В главном зале губернаторского особняка меж тем завертелась кадриль. Одновременно в голове у Стремглавова завертелась мысль, нельзя ли перехватить еще чего-нибудь съестного, а также и горячительного. Молодой человек стал пробираться вдоль стены к выходу, косясь на лакеев, которые разносили подносы с шампанским, но те с достойным порицания упорством игнорировали репортера. Пытаясь привлечь их внимание, Стремглавов и сам не заметил, как наступил своей ножищей гренадерских размеров на ножку в розовой атласной туфельке. Обладательница ножки зашипела, как кипящий самовар, и взмахнула локтем. Локоть пришел в контакт с боком репортера и заставил Стремглавова согнуться надвое – не столько от боли, сколько от неожиданности.
– Медведь! – прошипела Дашенька, делая большие глаза.
– А вы не нахальничайте, мадемуазель! – сердито проговорил репортер, потирая ушибленный бок. – Что вы тут делаете, Дашенька?

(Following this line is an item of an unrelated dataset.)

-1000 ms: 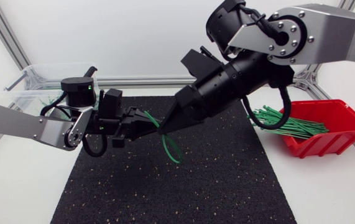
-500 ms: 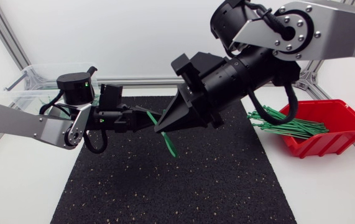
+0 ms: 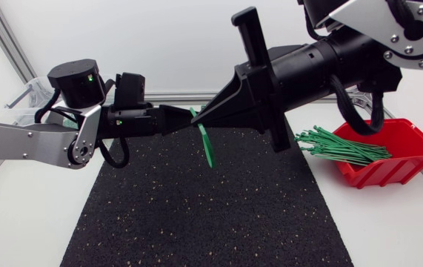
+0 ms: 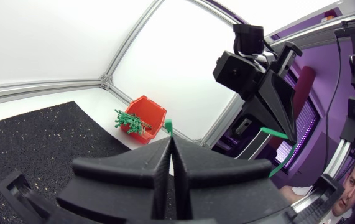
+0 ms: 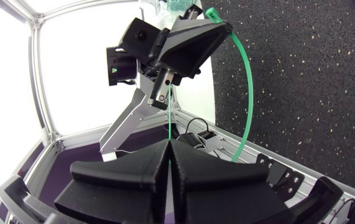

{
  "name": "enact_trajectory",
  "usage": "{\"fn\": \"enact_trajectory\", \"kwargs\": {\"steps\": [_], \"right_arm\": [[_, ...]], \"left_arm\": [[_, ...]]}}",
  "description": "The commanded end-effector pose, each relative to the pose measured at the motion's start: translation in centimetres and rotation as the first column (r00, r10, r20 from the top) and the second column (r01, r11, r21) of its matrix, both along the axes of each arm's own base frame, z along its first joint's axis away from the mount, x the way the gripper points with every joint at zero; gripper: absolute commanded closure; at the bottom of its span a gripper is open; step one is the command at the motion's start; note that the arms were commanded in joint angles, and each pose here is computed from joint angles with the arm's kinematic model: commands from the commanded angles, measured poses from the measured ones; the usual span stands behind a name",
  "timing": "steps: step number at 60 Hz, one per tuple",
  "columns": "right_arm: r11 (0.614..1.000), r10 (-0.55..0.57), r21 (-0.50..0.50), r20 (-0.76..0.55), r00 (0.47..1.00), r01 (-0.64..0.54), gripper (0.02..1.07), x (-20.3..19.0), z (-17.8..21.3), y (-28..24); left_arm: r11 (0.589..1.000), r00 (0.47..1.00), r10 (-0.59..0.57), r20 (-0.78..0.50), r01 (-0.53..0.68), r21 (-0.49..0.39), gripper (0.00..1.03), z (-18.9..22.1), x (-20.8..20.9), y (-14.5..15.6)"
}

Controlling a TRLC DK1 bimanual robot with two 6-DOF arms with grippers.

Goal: Take a green cable tie from the red box, thread the tail through the head to close it, then place it in the transparent bin on the left.

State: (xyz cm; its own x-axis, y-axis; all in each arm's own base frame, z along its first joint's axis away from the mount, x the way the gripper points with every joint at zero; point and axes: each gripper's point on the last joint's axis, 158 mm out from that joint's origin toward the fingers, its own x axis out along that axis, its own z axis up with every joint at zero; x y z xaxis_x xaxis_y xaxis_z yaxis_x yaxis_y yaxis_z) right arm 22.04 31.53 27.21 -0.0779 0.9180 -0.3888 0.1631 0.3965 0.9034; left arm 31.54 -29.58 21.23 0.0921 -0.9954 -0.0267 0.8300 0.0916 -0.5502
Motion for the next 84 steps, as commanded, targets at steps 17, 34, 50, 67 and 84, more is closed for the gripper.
{"fn": "enact_trajectory", "kwargs": {"steps": [17,34,50,67,84], "right_arm": [[0.999,-0.040,0.012,-0.145,0.989,0.042,1.02,0.0,-0.1,-0.2],[0.998,-0.055,0.024,-0.161,0.985,0.060,1.02,0.6,0.2,0.1],[0.995,-0.084,0.040,-0.199,0.976,0.094,1.02,1.9,0.2,0.7],[0.990,-0.118,0.055,-0.209,0.971,0.132,1.02,3.0,0.5,0.3],[0.982,-0.148,0.085,-0.190,0.971,0.166,1.02,3.5,1.8,-0.7]], "left_arm": [[0.997,0.997,0.073,-0.036,-0.074,-0.027,1.00,1.4,1.5,-0.6],[0.993,0.992,0.100,-0.071,-0.104,-0.054,1.00,1.5,2.1,-0.6],[0.987,0.985,0.129,-0.115,-0.139,-0.082,1.00,1.9,2.6,0.5],[0.984,0.983,0.142,-0.120,-0.153,-0.091,1.00,2.6,2.0,1.2],[0.982,0.987,0.131,-0.089,-0.141,-0.125,1.00,5.2,-0.3,1.7]]}}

– Госпожа разрешила мне прийти с ней, – объяснила горничная. – И потом, бал, мало ли что хозяйке может понадобиться.
Стремглавов поглядел на Амалию Корф, которая была сегодня в голубом платье, на старичка губернатора, который пытался делать вид, что танцует с ней, причем макушкой едва доставал ей до плеча, заметил в углу черные глаза Бертуччи, горящие досадой, и ухмыльнулся.

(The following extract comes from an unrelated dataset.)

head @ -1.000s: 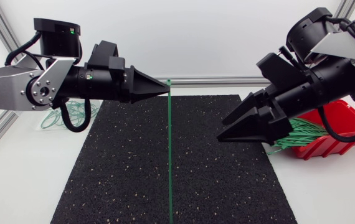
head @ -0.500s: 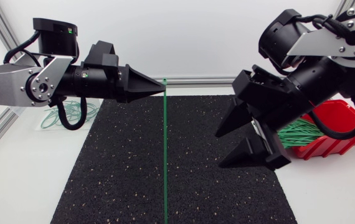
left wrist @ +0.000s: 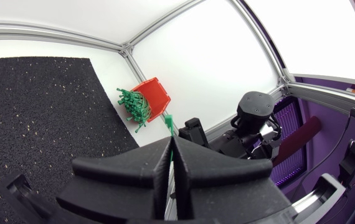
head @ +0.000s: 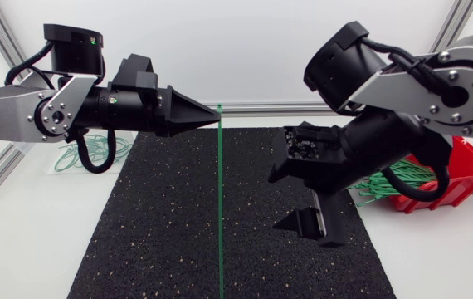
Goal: Take a green cable tie from the red box, thread the tail through the head to close it, then place it in the transparent bin on the left.
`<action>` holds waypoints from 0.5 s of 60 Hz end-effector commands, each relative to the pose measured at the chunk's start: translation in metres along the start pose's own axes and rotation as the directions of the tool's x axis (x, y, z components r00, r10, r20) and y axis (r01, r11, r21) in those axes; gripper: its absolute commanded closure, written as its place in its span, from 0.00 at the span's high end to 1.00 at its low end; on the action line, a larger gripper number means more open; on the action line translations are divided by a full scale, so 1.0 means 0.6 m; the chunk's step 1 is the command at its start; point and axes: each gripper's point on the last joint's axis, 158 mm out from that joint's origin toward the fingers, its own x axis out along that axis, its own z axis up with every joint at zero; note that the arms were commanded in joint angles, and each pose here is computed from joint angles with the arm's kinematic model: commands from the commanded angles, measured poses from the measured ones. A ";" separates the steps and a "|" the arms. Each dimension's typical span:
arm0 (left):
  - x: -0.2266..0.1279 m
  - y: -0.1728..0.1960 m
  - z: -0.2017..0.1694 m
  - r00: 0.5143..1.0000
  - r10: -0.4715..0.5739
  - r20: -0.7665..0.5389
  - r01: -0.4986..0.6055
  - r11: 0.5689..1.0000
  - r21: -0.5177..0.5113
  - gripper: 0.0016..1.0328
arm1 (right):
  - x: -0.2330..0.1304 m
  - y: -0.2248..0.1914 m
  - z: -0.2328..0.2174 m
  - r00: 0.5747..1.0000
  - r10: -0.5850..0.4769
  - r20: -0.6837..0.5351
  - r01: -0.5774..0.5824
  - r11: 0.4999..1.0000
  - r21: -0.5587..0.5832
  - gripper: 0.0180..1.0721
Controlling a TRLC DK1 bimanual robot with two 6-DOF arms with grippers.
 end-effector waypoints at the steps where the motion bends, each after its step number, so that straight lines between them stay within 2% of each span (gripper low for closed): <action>1: -0.001 -0.001 0.016 1.000 -0.013 0.005 0.013 1.000 0.011 0.03 | 0.010 0.003 -0.010 0.999 -0.033 -0.012 0.033 0.999 -0.033 0.95; 9: 0.005 0.008 0.009 1.000 -0.011 -0.008 0.011 1.000 -0.013 0.03 | 0.015 -0.019 -0.008 0.983 -0.182 0.006 0.182 0.978 -0.104 0.95; 12: 0.003 0.011 0.010 1.000 -0.008 -0.005 0.008 1.000 -0.016 0.03 | 0.007 -0.047 -0.002 0.957 -0.288 0.036 0.290 0.951 -0.107 0.95; 14: 0.002 0.013 0.009 1.000 -0.007 -0.005 0.007 1.000 -0.019 0.03 | 0.007 -0.041 0.007 0.947 -0.316 0.063 0.322 0.937 -0.138 0.95; 19: -0.001 0.014 0.013 1.000 -0.004 0.001 0.004 1.000 -0.017 0.03 | 0.011 -0.001 0.021 0.952 -0.288 0.108 0.306 0.920 -0.244 0.95; 23: -0.003 0.014 0.015 1.000 -0.003 0.004 0.003 1.000 -0.017 0.03 | 0.006 0.045 0.041 0.965 -0.210 0.159 0.252 0.914 -0.317 0.95; 30: 0.000 0.014 0.014 1.000 -0.003 0.001 0.003 1.000 -0.019 0.03 | 0.015 0.051 0.043 0.962 -0.219 0.164 0.269 0.873 -0.408 0.95</action>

– Знаете, Дашенька, – фамильярно сказал репортер горничной, – когда вы так стоите в толпе у стены, вас можно даже принять за барышню.
Дашенька потупилась.
– А я, может статься, лучше любой барышни буду, – объявила она и хихикнула.
– В самом деле? – изумился Стремглавов.
– А что? – беззаботно спросила горничная. – Разве что туфли немножко сношенные, потому как не мои, а от госпожи достались. Ну и платье… не из шелка, прямо скажем. – Девушка вздохнула. – А вот если бы мне ее платье…
– Ну да, и платье, и туфли, и даже украшения, – кивнул репортер. – И все равно, ты только не обижайся, – вдруг перешел он на свойский тон, – тебя бы никто не принял за госпожу.
– Это почему же? – обидчиво спросила Дашенька и губу выпятила точь-в-точь как Валевский, когда тому что-то было не по нраву.
– Потому, – загадочно молвил Стремглавов. – Манер у тебя не хватает, лоска, понимаешь? И разговариваешь ты, как прислуга, и держишься, как прислуга. Хотя и милая девушка, не спорю. – И в подтверждение своих слов он изготовился приобнять Дашеньку за талию, но горничная отвела его руку.